Mark Slouka spells out the most insidious problem in “Dehumanized: When math and science rule the schools,” in the September issue of Harper’s Magazine. The government will fund math and science because, in their value system, these majors will fuel industry, including the military-industrial complex; education not geared to “produce jobs” is socially useless. But the liberal arts champion democracy. “The humanities, done right, are the crucible within which our evolving notions of what it means to be fully human are put to the test; they teach us incrementally, endlessly, not what to do but how to be.” The humanities, which teach us to think, analyze, create, reject and imagine, are our last bulwark against the totalitarian state. If Catholic colleges, bowing to the pressure of the market, cut back on their philosophy, theology, literature, history and languages, they dig Catholic education’s grave.

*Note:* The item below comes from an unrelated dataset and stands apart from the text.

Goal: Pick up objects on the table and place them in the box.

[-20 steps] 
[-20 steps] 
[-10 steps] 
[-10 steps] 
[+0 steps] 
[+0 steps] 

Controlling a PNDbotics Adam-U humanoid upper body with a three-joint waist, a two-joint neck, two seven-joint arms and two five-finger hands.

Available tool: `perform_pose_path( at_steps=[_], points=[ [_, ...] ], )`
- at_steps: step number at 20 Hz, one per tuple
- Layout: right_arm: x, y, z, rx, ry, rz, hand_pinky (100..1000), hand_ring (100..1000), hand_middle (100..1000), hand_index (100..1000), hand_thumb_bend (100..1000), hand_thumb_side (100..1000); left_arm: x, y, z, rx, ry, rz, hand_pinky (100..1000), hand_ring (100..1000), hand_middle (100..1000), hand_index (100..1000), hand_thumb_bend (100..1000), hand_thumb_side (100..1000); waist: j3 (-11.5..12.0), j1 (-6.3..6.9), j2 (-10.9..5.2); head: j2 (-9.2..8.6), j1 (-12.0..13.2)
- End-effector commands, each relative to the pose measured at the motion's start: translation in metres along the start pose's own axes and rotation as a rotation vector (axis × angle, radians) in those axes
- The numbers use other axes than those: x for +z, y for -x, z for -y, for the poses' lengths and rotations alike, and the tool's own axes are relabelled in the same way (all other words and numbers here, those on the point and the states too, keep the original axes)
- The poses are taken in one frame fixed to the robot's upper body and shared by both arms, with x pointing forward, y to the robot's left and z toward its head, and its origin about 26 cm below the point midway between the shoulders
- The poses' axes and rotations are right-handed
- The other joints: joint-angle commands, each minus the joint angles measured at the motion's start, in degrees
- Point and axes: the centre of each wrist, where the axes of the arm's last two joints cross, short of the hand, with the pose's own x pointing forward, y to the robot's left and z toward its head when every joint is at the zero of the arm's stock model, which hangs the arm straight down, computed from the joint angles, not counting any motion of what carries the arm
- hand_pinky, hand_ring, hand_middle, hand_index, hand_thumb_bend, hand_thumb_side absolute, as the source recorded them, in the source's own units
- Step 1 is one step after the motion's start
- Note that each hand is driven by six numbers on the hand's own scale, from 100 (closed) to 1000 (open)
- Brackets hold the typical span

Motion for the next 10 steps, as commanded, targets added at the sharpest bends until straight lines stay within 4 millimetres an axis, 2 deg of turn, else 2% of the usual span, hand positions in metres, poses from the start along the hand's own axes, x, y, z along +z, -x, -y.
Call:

At this time of year, before midterm exams, each of my students has to meet with me for 15 minutes and talk about how he or she is doing in the course. Some I must warn that they have already missed five classes and have not handed in most homework; but face-to-face it’s easier to love them all. And I worry that the time they spend “reading” online is not reading at all, but only one more element in the culture of distraction that undermines the goals that most Catholic colleges and universities have enshrined in their mission statements: academic excellence, the liberal arts, personal attention, and dedication to the service of the world.

Jesuit Fr. Raymond A. Schroth is professor of humanities at St. Peter’s College in Jersey City, N.J.